Work instruction: Only lines holding the word "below" are wanted from the records; copy all of them.

Records provided:
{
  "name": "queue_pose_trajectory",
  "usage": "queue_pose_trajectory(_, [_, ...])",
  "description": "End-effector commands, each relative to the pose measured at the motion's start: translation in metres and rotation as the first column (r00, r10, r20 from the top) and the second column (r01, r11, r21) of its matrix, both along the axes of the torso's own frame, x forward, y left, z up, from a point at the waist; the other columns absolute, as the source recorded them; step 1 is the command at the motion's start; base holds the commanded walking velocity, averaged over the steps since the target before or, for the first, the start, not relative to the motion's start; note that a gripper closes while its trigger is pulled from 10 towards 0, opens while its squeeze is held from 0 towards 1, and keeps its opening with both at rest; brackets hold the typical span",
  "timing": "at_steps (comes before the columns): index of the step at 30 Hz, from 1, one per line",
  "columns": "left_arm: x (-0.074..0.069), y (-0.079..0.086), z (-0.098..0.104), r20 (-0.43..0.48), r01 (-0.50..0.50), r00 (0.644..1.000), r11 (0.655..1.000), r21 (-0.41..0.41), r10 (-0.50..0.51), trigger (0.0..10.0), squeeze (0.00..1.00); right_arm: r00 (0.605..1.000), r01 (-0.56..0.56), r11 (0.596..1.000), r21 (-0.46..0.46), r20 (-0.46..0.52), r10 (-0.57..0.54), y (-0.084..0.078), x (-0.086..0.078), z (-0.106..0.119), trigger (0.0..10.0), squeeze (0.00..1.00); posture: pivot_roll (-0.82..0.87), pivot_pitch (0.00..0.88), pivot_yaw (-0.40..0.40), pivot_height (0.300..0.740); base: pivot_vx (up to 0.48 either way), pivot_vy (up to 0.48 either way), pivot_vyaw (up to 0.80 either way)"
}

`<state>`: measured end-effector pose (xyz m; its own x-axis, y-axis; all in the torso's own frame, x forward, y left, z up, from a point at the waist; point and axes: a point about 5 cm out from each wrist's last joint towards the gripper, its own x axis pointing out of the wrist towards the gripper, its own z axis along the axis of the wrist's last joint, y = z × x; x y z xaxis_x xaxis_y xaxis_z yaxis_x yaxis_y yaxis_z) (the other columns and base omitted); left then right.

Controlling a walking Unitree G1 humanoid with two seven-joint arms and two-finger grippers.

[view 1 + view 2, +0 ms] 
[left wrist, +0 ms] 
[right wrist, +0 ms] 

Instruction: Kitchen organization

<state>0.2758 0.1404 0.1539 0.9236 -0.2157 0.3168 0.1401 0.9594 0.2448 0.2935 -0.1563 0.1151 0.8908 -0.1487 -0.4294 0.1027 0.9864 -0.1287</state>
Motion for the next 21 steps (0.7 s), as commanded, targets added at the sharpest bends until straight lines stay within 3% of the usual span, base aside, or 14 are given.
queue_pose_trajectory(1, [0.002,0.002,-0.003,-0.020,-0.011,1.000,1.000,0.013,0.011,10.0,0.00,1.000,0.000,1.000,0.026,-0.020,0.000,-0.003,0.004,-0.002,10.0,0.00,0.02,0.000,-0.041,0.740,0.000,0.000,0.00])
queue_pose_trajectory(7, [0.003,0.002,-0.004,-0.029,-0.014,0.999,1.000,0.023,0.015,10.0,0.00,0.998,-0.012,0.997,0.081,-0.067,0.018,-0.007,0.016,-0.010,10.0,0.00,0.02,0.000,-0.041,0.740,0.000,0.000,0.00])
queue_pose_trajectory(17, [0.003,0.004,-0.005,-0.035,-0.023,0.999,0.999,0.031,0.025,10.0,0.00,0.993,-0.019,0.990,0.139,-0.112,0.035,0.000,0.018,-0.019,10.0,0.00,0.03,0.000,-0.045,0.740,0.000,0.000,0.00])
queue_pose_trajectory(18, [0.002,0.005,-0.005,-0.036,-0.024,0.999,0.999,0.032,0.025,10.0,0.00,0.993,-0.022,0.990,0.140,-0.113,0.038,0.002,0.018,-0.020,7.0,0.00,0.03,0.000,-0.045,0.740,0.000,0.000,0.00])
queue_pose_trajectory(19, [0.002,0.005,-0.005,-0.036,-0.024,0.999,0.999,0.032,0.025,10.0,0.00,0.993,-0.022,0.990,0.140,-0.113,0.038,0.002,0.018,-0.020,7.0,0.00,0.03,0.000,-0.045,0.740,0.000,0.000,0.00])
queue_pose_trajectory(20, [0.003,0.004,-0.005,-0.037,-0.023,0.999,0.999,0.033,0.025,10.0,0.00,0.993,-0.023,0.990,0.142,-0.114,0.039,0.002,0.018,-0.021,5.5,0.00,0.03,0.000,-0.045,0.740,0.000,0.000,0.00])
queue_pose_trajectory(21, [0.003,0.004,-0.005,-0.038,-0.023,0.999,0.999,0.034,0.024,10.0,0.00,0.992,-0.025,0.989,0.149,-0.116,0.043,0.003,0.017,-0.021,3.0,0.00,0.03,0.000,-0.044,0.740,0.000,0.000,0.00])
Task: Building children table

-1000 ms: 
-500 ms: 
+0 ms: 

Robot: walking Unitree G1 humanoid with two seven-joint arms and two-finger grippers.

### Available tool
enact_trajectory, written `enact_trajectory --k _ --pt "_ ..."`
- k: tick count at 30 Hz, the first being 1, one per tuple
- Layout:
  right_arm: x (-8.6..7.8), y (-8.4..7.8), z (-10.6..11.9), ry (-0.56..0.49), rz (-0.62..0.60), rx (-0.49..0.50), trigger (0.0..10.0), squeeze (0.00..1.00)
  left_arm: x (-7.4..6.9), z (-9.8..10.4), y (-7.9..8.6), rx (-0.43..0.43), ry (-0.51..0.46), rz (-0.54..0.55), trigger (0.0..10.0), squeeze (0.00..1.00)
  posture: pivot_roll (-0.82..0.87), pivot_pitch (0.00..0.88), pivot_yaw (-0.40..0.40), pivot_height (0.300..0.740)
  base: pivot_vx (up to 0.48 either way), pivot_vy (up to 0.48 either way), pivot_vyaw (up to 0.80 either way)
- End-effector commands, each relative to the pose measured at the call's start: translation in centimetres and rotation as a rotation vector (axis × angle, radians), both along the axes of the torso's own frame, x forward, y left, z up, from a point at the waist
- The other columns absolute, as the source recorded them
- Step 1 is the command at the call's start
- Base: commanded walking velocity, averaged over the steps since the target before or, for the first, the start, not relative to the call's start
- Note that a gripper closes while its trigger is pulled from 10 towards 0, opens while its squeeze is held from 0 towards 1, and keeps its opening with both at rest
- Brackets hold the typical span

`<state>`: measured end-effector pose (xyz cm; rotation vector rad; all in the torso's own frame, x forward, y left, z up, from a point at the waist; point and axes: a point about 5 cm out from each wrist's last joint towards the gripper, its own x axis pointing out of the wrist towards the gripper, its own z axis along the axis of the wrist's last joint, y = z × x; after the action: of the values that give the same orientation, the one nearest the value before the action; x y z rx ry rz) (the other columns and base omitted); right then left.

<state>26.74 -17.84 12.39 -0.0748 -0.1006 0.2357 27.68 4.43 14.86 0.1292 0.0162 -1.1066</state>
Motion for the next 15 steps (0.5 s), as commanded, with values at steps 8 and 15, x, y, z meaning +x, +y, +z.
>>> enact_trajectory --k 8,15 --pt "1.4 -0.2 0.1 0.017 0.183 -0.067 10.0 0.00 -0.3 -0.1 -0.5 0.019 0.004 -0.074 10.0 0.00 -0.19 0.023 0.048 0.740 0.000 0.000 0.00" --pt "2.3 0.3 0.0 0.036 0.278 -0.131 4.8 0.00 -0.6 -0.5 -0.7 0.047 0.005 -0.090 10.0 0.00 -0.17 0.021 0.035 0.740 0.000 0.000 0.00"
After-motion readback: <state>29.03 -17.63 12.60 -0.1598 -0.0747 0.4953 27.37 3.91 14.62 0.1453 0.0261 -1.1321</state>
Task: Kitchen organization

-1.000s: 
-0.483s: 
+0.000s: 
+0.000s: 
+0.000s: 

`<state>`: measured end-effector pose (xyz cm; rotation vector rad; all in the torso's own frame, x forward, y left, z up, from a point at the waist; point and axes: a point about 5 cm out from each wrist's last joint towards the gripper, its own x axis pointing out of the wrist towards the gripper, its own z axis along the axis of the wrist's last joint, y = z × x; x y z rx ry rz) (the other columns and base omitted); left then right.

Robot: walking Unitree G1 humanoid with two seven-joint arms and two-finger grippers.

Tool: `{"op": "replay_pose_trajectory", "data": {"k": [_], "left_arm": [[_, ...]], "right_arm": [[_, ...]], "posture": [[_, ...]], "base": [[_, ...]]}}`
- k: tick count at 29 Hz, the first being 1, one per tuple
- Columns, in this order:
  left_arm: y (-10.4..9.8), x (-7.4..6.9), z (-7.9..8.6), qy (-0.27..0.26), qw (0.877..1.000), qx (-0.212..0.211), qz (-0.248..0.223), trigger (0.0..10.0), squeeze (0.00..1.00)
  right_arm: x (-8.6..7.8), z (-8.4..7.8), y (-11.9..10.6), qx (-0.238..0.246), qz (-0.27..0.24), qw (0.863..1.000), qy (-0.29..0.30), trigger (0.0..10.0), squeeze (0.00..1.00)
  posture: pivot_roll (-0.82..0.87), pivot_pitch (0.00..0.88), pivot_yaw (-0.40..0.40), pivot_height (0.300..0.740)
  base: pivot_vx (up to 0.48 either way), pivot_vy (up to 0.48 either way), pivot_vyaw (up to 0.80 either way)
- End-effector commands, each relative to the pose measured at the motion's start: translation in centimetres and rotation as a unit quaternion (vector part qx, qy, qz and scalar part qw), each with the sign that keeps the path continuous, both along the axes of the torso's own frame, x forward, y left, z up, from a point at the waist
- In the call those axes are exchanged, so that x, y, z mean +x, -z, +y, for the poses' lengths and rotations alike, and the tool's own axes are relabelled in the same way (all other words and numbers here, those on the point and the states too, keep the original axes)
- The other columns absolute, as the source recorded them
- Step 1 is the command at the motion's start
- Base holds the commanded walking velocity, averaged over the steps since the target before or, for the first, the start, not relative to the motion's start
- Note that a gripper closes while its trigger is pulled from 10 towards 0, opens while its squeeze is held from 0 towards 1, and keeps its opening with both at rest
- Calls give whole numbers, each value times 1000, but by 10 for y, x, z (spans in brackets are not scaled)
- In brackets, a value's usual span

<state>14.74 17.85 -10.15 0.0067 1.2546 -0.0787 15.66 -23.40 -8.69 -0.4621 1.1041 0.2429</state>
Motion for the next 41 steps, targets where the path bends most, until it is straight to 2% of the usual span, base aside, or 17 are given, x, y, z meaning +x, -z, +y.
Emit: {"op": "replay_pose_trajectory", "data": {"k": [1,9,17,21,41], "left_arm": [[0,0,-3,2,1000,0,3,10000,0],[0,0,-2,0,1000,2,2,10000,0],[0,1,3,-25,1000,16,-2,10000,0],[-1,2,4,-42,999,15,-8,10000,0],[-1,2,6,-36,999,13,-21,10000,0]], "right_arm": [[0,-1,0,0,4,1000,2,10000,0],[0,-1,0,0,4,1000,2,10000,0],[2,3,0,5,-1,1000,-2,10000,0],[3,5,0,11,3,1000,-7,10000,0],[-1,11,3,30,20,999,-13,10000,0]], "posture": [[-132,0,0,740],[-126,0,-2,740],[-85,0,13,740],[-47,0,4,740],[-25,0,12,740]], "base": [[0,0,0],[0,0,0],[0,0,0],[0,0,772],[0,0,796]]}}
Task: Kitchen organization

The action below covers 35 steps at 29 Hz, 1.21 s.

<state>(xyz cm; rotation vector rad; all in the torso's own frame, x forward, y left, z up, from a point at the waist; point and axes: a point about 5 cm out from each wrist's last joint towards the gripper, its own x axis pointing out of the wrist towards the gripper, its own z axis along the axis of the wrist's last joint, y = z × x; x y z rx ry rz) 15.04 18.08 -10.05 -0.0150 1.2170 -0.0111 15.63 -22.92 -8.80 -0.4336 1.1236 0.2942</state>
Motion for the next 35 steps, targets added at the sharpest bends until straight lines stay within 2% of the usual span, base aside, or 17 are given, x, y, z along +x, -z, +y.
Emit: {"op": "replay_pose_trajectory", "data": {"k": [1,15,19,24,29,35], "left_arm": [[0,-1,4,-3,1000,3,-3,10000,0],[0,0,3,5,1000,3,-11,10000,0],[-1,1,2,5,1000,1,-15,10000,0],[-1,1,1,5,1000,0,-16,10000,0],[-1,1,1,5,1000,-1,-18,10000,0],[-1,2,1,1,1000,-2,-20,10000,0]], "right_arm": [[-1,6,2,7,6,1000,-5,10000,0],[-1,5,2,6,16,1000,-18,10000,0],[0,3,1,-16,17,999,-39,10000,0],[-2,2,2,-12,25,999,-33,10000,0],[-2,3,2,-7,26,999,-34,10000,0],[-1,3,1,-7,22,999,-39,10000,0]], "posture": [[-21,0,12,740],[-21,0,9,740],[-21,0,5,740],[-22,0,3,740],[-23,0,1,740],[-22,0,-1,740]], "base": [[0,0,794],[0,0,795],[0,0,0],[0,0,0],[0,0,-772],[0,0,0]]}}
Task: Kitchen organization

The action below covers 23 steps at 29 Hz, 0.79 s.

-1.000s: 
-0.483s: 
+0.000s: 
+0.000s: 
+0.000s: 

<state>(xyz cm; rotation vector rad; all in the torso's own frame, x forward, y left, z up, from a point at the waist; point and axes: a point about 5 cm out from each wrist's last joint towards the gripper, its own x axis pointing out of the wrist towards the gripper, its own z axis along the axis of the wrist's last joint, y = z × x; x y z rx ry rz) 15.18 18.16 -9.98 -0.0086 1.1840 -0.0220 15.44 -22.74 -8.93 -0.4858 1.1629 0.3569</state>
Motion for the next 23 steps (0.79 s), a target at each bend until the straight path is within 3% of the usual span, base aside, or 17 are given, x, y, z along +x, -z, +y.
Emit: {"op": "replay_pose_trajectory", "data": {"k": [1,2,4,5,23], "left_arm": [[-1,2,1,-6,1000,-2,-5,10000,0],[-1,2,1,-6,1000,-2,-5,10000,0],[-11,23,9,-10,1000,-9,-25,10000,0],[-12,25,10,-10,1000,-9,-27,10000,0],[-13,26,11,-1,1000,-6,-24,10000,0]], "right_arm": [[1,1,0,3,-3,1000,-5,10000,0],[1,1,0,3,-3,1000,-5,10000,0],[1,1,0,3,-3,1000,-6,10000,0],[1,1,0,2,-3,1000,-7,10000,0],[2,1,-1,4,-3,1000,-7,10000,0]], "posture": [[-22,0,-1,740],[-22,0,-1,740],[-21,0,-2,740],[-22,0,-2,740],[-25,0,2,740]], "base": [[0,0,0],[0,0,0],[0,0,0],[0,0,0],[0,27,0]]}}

Written solution:
The action below covers 35 steps at 29 Hz, 1.21 s.
The action below covers 23 steps at 29 Hz, 0.79 s.

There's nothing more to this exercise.